In this post we’re talking about one of 2 methods to migrate a website from WordPress to Sitefinity. This method is called “The 3-Step Export”.
WHAT’S INVOLVED IN THE 3-STEP EXPORT?
This method involves exporting content from the current WordPress site in 3 categories: Blog Posts, Pages and Users. Each of these contains data, which must be transferred from within WordPress to within Sitefinity.
Method 1 is more work than Method 2 (below), but since it is in 3 parts, it’s easier to verify that the content you want to preserve is preserved.
Step 1: Blog Posts – Use a blog export tool.
Thankfully, exporting content from a blog is relatively easy. We even have a couple export tools specifically intended for migrating posts into Sitefinity!

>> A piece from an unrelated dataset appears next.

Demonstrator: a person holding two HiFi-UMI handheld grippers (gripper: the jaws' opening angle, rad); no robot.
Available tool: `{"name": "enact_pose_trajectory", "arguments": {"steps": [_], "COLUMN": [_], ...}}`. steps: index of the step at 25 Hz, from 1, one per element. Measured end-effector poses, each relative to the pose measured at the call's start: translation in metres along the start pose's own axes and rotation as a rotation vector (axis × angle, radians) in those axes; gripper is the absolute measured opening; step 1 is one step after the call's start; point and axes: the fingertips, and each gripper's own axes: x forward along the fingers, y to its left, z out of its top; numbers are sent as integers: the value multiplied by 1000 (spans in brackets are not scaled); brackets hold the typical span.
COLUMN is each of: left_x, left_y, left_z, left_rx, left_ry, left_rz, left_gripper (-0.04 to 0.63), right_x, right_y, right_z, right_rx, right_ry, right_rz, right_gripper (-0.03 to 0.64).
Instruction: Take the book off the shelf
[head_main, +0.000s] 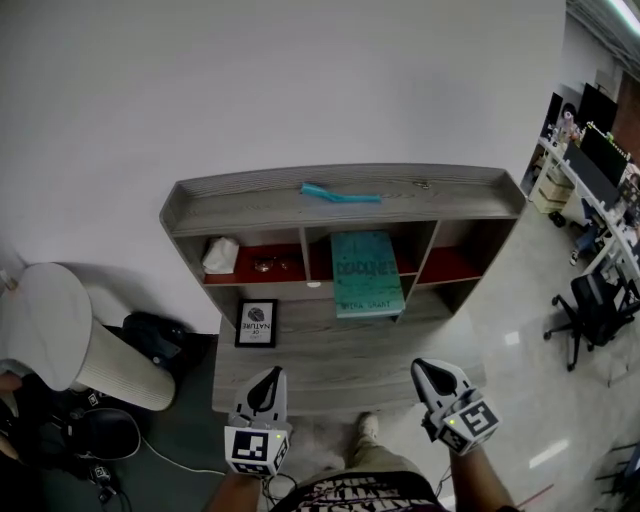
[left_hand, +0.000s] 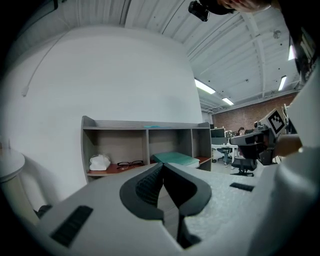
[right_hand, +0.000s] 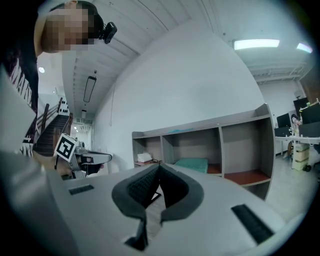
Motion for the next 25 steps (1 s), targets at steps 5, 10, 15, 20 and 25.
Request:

I do NOT suggest searching the WordPress Plugins database for an export tool, unless these two do not work. The WordPress plugins are mostly designed for exporting WordPress posts for transfer to another instance of WordPress. Not another CMS, like Sitefinity.
One potential snag here is that, since WordPress stores content as blog posts by default, you may end up with “everyday” content in a Sitefinity Blog instead of a Page.

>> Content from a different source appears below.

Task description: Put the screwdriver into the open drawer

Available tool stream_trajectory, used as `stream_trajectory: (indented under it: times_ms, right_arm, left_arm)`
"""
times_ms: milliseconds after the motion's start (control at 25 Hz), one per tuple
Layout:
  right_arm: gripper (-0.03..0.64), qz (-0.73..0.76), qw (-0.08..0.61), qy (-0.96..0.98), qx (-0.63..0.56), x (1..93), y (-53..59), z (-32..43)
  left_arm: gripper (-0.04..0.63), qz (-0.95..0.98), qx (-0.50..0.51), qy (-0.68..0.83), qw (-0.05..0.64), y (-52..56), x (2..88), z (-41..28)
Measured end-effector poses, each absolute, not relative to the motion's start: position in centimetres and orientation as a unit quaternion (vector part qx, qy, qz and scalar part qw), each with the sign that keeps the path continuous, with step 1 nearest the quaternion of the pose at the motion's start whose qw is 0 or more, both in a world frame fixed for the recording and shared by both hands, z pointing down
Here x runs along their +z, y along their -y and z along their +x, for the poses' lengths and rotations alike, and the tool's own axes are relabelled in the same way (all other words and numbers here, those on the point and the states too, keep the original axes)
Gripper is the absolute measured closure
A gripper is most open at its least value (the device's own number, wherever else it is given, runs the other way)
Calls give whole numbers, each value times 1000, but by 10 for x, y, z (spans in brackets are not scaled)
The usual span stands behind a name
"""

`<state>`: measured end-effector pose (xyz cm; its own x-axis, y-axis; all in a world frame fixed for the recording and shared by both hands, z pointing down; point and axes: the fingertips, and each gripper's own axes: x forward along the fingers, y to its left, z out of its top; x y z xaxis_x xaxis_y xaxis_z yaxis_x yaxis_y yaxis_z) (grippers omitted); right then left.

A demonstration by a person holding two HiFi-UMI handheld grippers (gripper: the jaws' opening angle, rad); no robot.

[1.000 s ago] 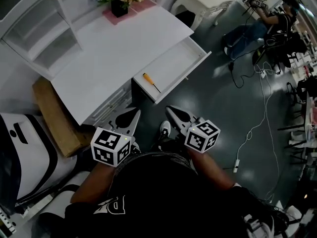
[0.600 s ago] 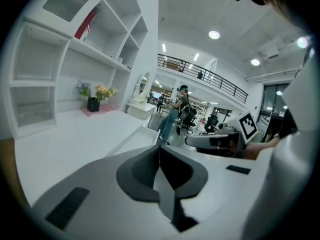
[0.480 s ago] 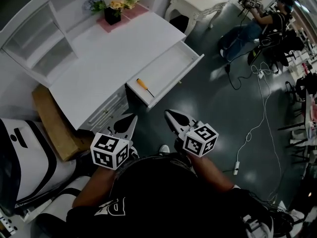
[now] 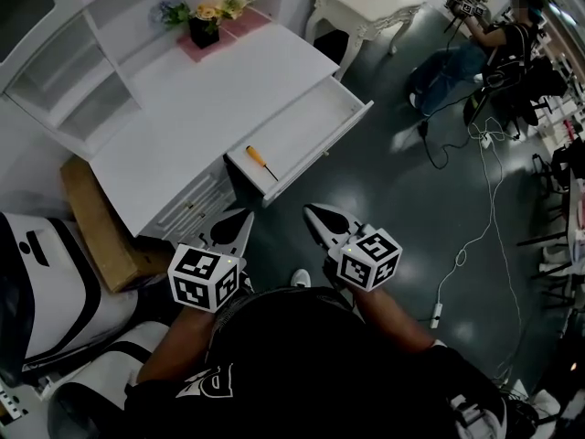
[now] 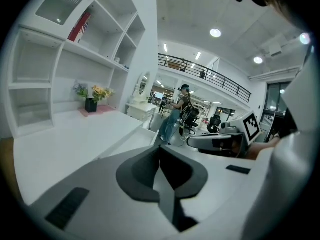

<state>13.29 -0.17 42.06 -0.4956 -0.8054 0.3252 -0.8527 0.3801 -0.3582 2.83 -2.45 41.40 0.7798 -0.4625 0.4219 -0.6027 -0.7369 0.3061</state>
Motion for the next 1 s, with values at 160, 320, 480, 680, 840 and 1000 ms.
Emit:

To avoid this as much as possible, you may need a developer to modify the Sitefinity Blogs API. This way you can exclude as many “everyday” WordPress content items from Sitefinity’s Blogs import as possible.
Documentation for the Blogs API is here: http://www.telerik.com/help/sitefinity/developer-manual/generic-content-based-blogs-api-overview.html
Step 2: Pages – Export from WordPress, Import as Generic Content Blocks.
If you have content in WordPress pages, they will translate well to Content Blocks in Sitefinity. Think of Content Blocks like puzzle pieces in this case. With a little management, you can “assemble” content blocks into new webpages within Sitefinity.
The management however, may be a bit tricky. If the pages contain code influenced by WordPress, that has to be stripped out or it’ll make the new Sitefinity Pages look wacky. You can automate the code stripping using Sitefinity’s Generic Content API though.
Step 3: Users – Export as CSV, use a custom tool to build new users in Sitefinity.
WordPress Users are the system’s user accounts. If you only have a few Users, this step is not necessary. You can just re-create those user accounts in Sitefinity.
If you have a lot of WordPress users though, it may save you time to export them all at once and import them into Sitefinity.
In this case I will break with previous steps. There is a WordPress plugin which exports users: Export Users to CSV. I tested it on this very blog; it exported the users perfectly.
Once you have the Users list in .CSV, how do you get it into Sitefinity? According to this forum thread, you have two possible methods:
- Create a custom membership provider, and use the users from the other system
- Use the API to create the users in Sitefinity
Links to perform these tasks are included in the thread.
You’ll notice that each of these steps involves input from a web developer, at some point. That’s because a web developer will save you time during the migration. You could do most of this yourself, sure. But it’s not recommended; you don’t want to run the risk of pressing the wrong button and wiping out all the work you did!